Los logs quedan en journald.

journalctl --user -u shiftclaw -f

No todo experimento necesita empezar en Kubernetes. A veces Podman y systemd son suficientes. Pero diseñar el proyecto para que pueda moverse entre esos mundos me parece valioso.

Qué me dejó este experimento

La primera conclusión es que un agente de IA deja de ser un juguete en el momento en que cuenta con tokens, estado, red y persistencia. En ese punto ya estás operando una aplicación, aunque se llame “agente” y hable por Telegram.

La segunda conclusión es que OpenShift calza muy bien con este tipo de carga. A veces pensamos en OpenShift solo para aplicaciones empresariales tradicionales, pero un agente persistente también necesita las mismas primitivas: Pod, Secret, PVC, NetworkPolicy, probes, límites y políticas de seguridad.

La tercera conclusión es que el estado es el centro del problema. Me interesa mucho la idea de que el agente tenga una especie de “alma” que no dependa del compute. Si mañana reemplazo el Pod, la imagen, el nodo o incluso el clúster, debería poder conservar su estado y configuración. Por ahora esa alma vive en un PVC. Más adelante quiero experimentar con opciones externas como S3, Redis o algún sistema de memoria más explícito.

Y la cuarta conclusión es que conviene diseñar la seguridad desde el primer manifiesto. Es mucho más fácil empezar con non-root, filesystem de solo lectura, capabilities eliminadas, NetworkPolicy y Secrets fuera de la imagen que intentar endurecer todo cuando el proyecto ya creció.

Lo que quiero explorar después

ShiftClaw todavía es un laboratorio, pero ya tiene forma de proyecto real. Lo siguiente que quiero investigar es cómo dar acceso controlado a un navegador, cómo limitar mejor el tráfico outbound con un proxy, cómo manejar la memoria externa, cómo desplegarlo con GitOps, cómo firmar imágenes con Cosign y cómo integrar MCPs útiles sin convertir el agente en una caja negra con demasiados permisos.

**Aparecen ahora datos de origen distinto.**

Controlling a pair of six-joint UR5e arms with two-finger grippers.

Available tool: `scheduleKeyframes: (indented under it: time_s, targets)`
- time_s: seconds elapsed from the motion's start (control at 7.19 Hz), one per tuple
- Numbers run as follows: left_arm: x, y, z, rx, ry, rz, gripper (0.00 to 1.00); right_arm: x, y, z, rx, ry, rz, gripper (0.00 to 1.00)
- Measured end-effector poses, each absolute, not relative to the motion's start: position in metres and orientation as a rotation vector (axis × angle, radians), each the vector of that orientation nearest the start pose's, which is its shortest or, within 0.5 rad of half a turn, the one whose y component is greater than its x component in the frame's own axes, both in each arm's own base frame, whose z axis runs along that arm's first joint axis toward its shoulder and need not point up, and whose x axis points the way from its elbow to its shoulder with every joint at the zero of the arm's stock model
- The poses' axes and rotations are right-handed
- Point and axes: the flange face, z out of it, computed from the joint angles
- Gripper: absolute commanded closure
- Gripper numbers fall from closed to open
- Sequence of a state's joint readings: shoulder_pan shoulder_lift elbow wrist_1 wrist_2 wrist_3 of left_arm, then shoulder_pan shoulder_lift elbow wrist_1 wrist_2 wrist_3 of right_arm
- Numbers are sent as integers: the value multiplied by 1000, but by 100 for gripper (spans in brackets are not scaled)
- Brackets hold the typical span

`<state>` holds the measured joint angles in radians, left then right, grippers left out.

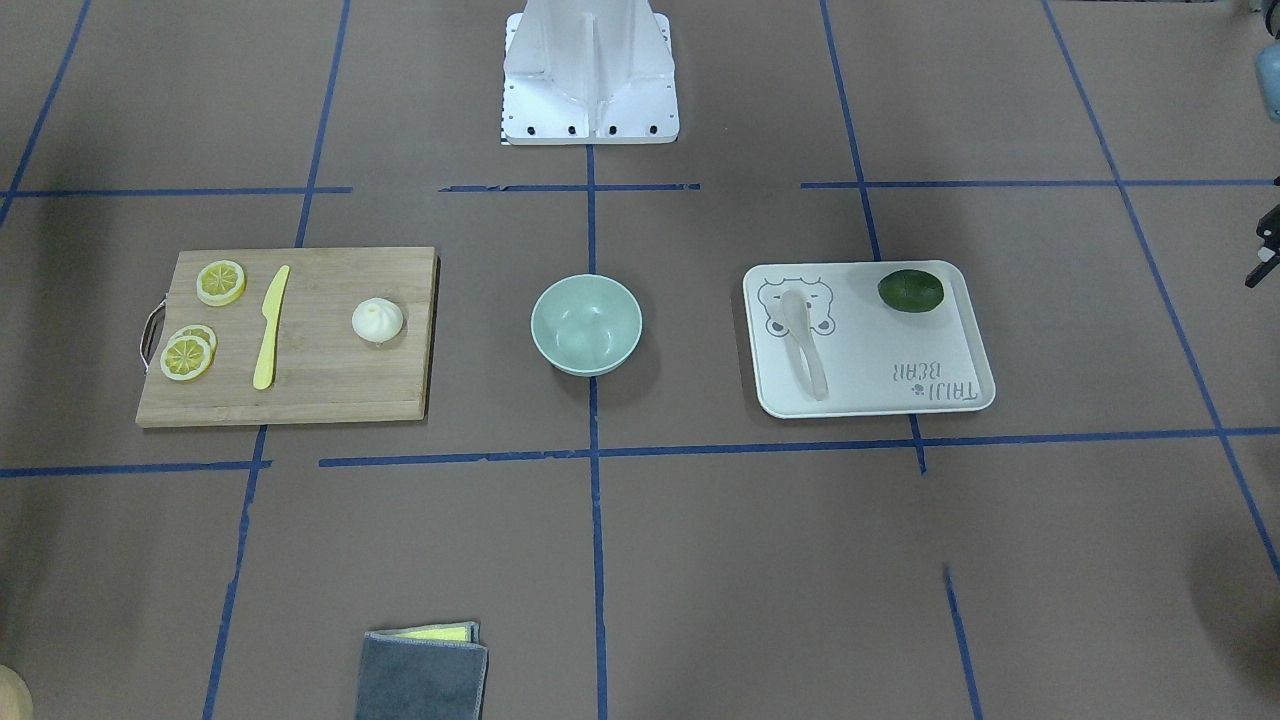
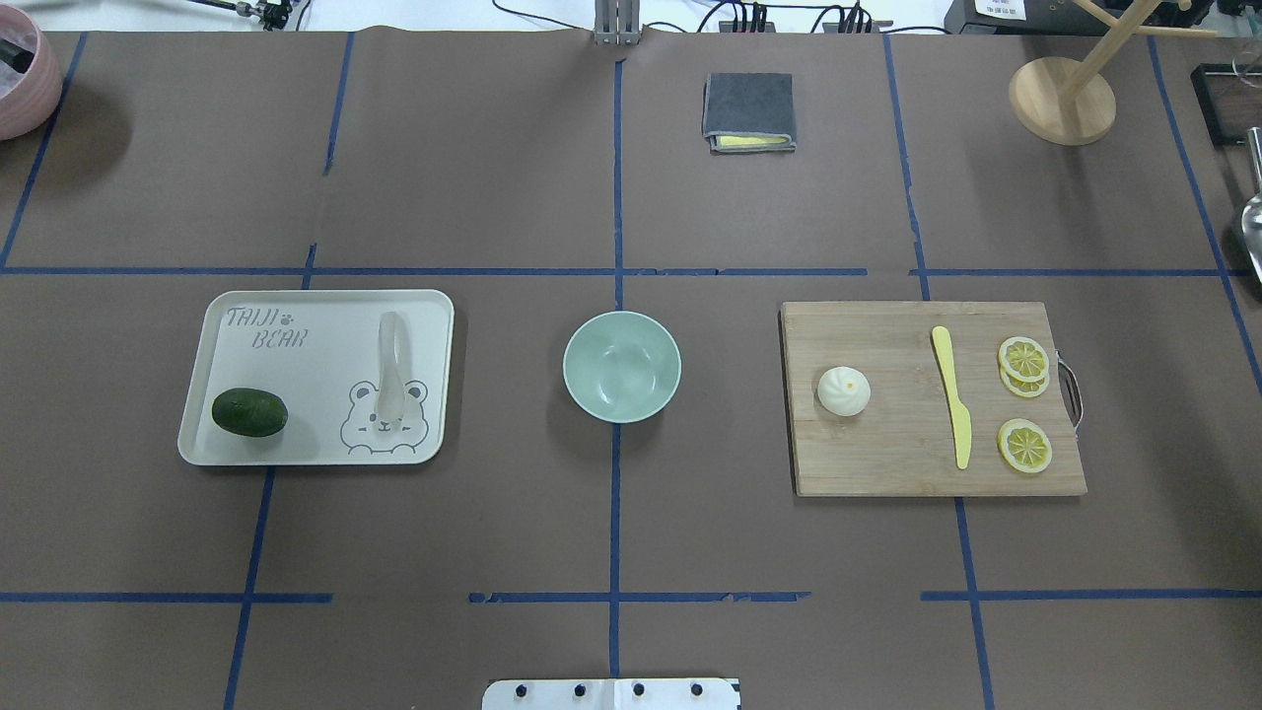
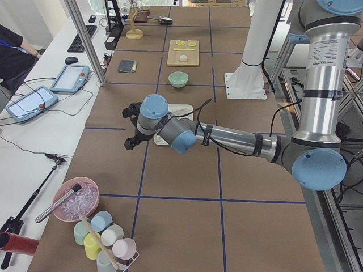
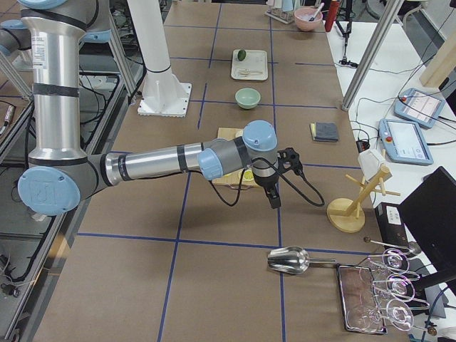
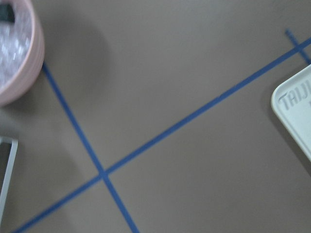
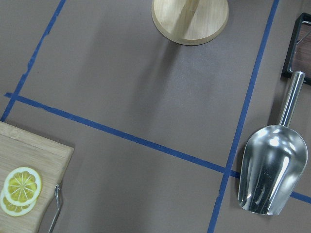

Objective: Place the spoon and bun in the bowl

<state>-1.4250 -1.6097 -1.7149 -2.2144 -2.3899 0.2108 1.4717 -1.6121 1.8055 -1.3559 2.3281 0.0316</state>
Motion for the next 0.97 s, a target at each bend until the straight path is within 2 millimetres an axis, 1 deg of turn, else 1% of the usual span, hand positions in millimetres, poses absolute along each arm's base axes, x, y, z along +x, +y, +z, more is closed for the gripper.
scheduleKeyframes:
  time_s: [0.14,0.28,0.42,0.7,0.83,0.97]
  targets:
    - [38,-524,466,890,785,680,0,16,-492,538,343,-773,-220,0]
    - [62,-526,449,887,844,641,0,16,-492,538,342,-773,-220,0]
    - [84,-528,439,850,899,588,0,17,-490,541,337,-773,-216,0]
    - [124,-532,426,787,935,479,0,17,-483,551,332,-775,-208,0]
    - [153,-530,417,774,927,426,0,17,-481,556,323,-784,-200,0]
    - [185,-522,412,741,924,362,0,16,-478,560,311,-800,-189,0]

También quiero seguir probando modelos. OpenRouter facilita cambiar de backend, pero cada modelo se comporta de manera distinta. No todos sirven para el mismo tipo de agente ni para el mismo estilo de interacción.

El objetivo no es tener un bot simpático en Telegram. El objetivo es entender cómo operar agentes de IA con prácticas de infraestructura reales.

Correr un agente es fácil. Correrlo de forma persistente, reproducible, segura, actualizable y observable ya es otro tema.

ShiftClaw es mi primer intento de llevar OpenClaw a ese terreno. Y como todo buen experimento de infraestructura, seguro que todavía se va a romper varias veces.

Por eso, justamente, vale la pena documentarlo.